Thursday, August 08, 2013

The Rawabi Apartheid, Part Two

After The New York Times' "radical sheikh" piece on the stonethrowers, the Los Angeles Times deals with Rawabi.  My Part I is here.

It's asserted that

Rawabi, the first master-planned project for Arabs in the West Bank, is audacious, risky and perhaps still part fantasy.

 
and

Rawabi — which has been frequently held out as a model for future Palestinian independence — will need to overcome cost overruns, construction delays, lackluster government support and disputes with Israel over roads and water that still threaten to delay its opening...said Bashar Masri, chairman of Massar International...the impetus was social and political.  "Every Palestinian has a duty to participate in nation-building," said Masri, dressed in jeans and a polo shirt that attest to his years spent in the U.S. as a chemical engineering student at Virginia Tech....Developers say they drew inspiration from master-planned communities in the U.S., Dubai and — though they don't like to admit it — Israeli settlements built on West Bank territory that Palestinians hope to one day make part of their own state..."But there are no red-tiled roofs and no gates," said Ramzi Jaber, commercial manager of the project, referring to common features of Jewish settlements. "Rawabi will be an open city." Well, mostly open.



I left this comment there:

Briefly:

(a) note this claim, contained at the Rawabi site (here) - "Neighborhood names are ancient Canaanite words, especially significant for Palestinians, who are believed to be the ancestral descendants of Canaanite tribes."  Believed? By whom?  Since we know Arabs conquered and occupied the Land of Israel only in 639 CE, could not they also be, logically, descendents of Jews?  Could it be also a total fabrication, an element of inventivity?

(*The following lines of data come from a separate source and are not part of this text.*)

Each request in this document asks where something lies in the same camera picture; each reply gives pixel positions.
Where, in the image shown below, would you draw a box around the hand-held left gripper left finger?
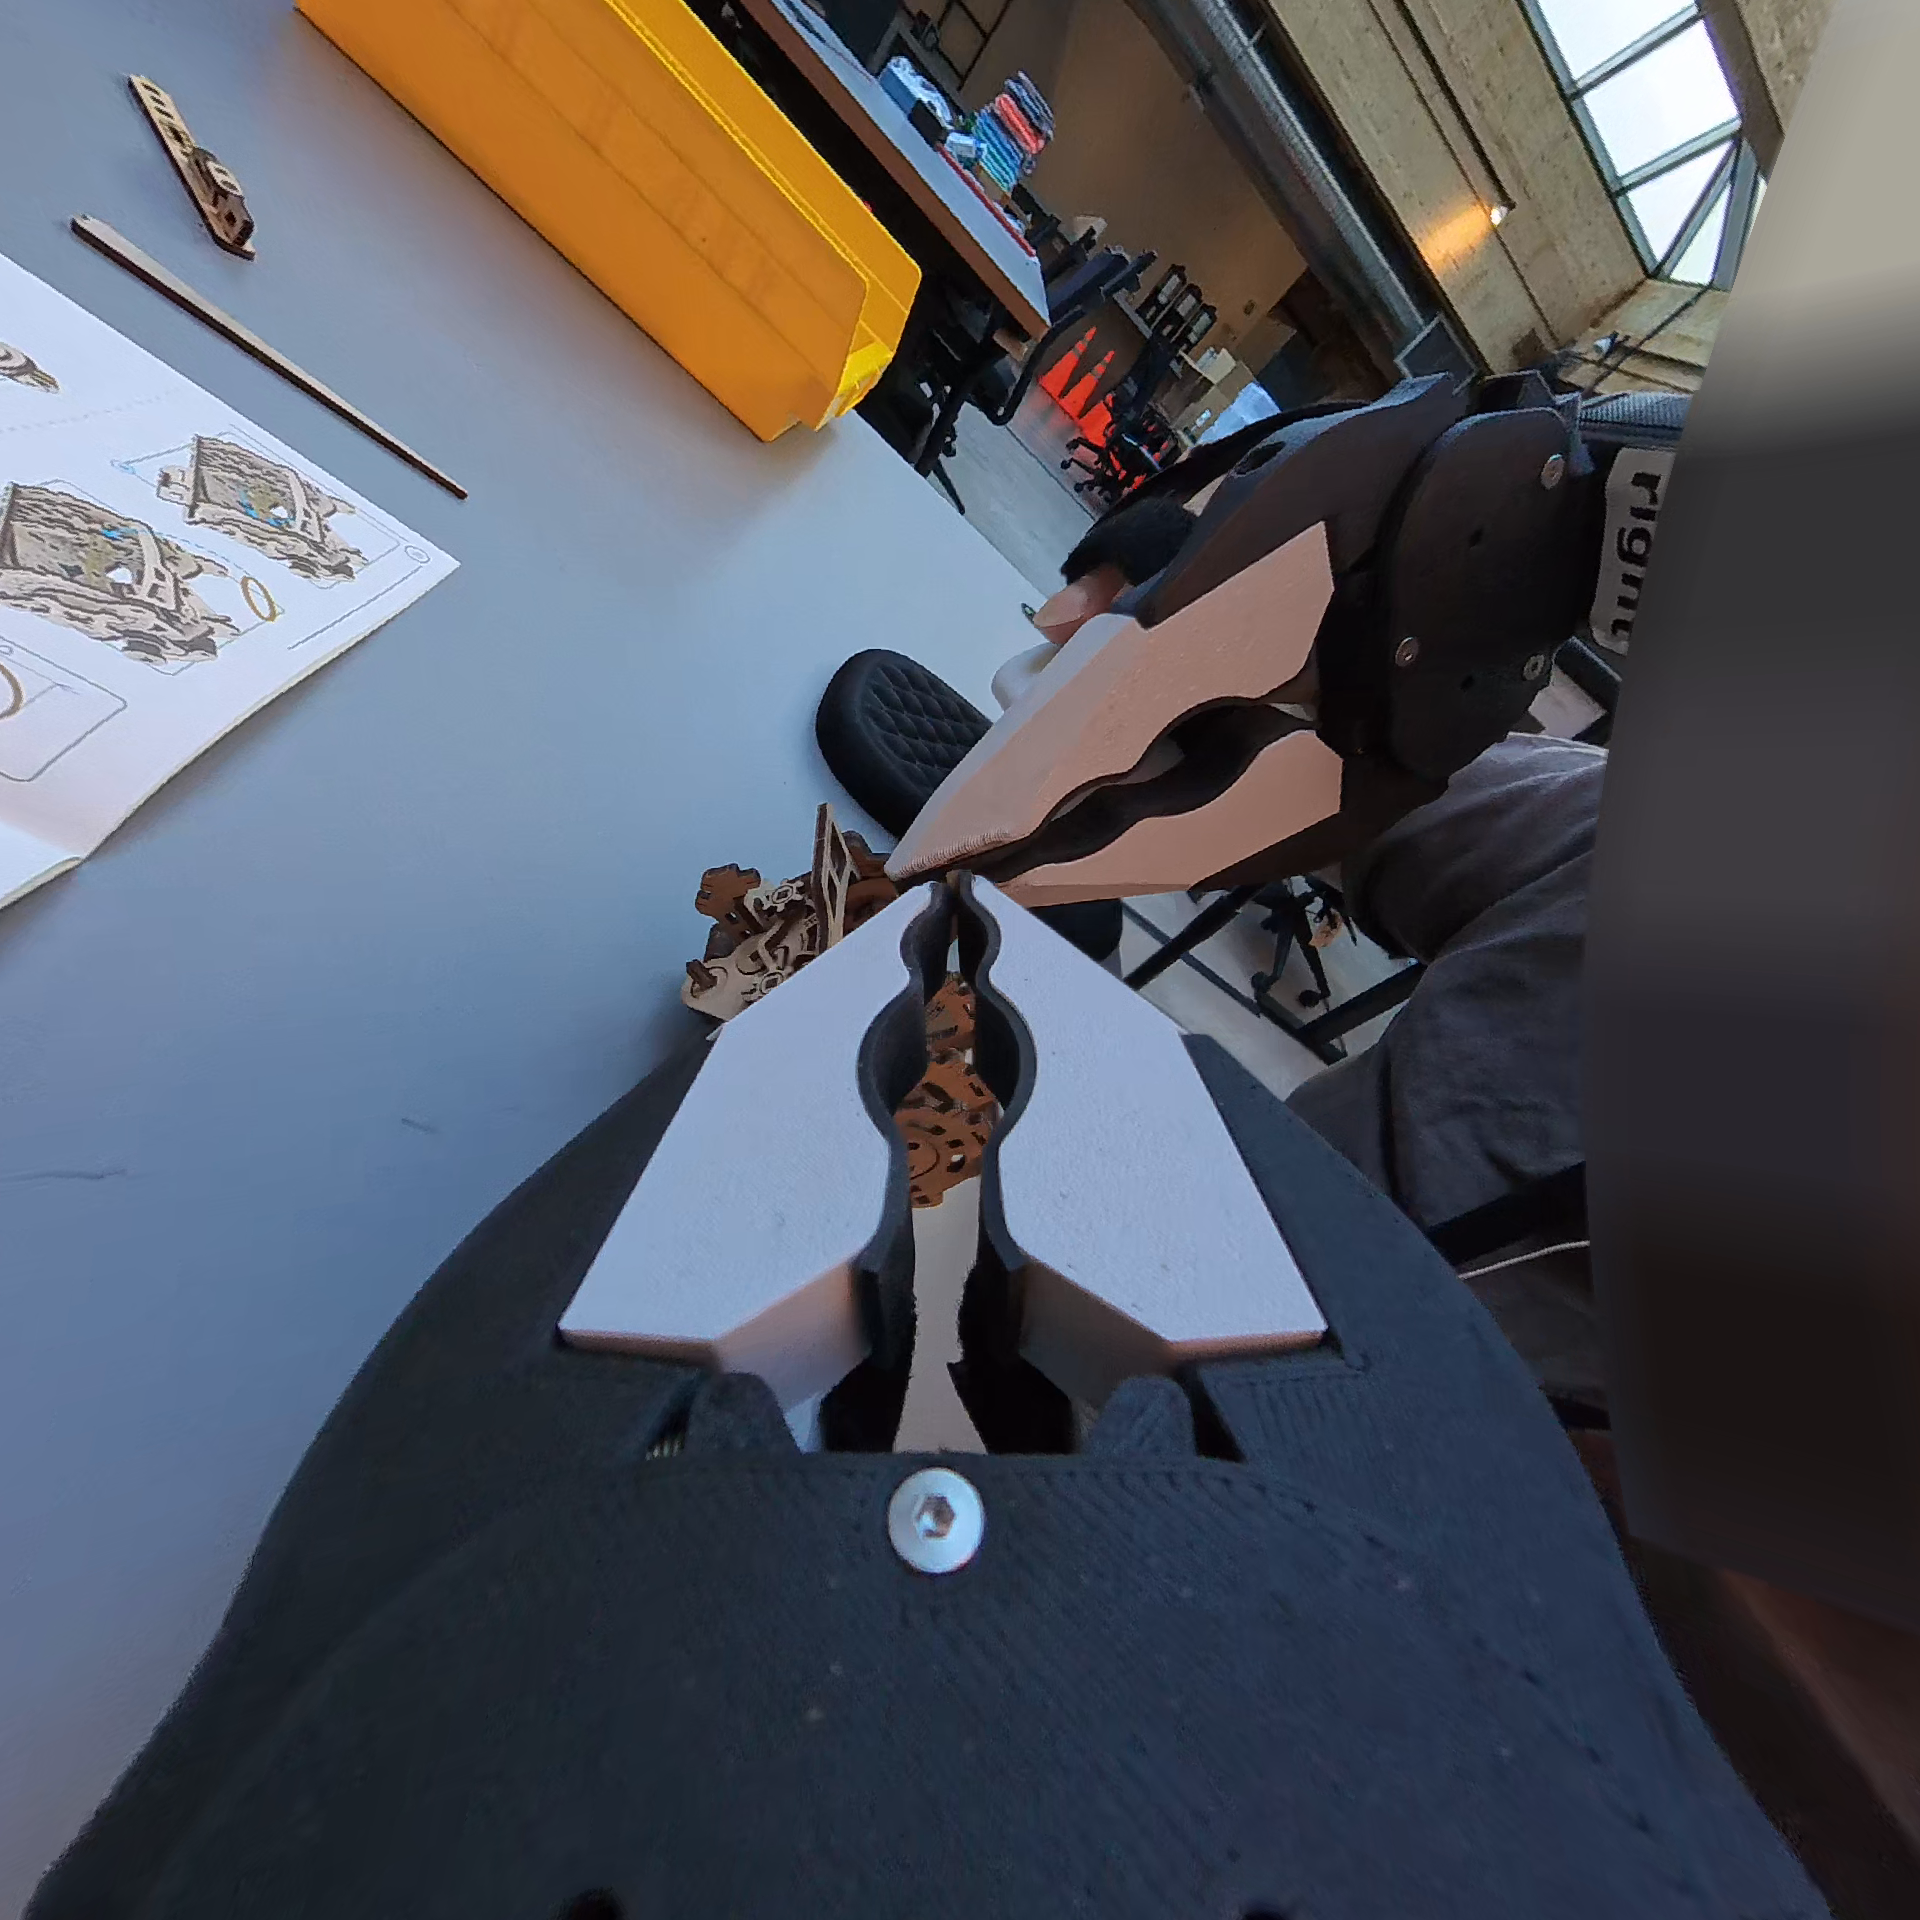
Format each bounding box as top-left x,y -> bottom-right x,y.
558,881 -> 962,1454

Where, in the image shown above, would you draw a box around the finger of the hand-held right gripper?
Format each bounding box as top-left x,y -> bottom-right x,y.
885,520 -> 1337,887
989,701 -> 1356,904

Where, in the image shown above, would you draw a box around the thin wooden stick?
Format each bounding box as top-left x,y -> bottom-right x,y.
71,215 -> 471,500

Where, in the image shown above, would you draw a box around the background black office chairs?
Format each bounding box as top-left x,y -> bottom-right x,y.
1050,255 -> 1203,504

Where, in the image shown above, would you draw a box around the stack of colourful cloths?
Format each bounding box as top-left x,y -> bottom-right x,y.
967,70 -> 1055,197

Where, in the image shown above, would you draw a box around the small wooden model part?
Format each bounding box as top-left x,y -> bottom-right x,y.
129,76 -> 255,260

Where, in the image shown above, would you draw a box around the illustrated instruction booklet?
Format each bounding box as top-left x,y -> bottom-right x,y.
0,250 -> 462,911

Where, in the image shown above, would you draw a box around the grey ceiling duct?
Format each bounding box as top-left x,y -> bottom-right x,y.
1161,0 -> 1450,377

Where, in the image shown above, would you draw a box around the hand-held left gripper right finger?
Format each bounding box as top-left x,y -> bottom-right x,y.
958,873 -> 1334,1454

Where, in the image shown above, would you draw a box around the black chair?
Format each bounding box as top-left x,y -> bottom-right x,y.
814,646 -> 1426,1068

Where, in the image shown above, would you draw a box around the person's right hand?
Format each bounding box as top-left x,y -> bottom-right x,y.
1031,574 -> 1142,644

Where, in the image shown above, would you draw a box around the yellow plastic bin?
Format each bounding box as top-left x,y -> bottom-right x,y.
294,0 -> 924,444

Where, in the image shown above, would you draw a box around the skylight window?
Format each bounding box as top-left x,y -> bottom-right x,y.
1523,0 -> 1770,289

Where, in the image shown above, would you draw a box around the grey background desk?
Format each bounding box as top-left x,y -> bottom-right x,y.
730,0 -> 1052,338

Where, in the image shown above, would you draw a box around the orange traffic cone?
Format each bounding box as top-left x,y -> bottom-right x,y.
1035,333 -> 1119,436

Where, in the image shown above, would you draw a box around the wooden mechanical model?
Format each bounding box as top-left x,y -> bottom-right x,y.
679,802 -> 1003,1213

(b) and if visit another page there (here), you can read of apartheid - "The city will also offer 8 schools, green spaces, playgrounds, civic services, church and mosques"  No synagogue?   Ah, no Jews.  Muslims and Christians welcome.  But no Jews.  

(c)  maybe we should be calling the Arab-populated residential locations in Israel as "settlements" to even things out?

___________________

P.S.  I'm going to guess the journalists were taken on a tour.


^

1 comment:

  1. The Arabs are repeating the ridiculous Canaanite lie over and over again. The Arabs have transformed into Canaanites. It seems that they read the Torah and saw that the Land of Israel was called the Land of Canaan before the Jews arrived three and a half thousand years ago.

    It's interesting to note that they are trying to make an argument of priority by inventing a blatant and absurdly idiotic lie. But they are NOT saying that the Arabs or Muslims were there before the Jews. They are retreating from that position and trying to invent a different one.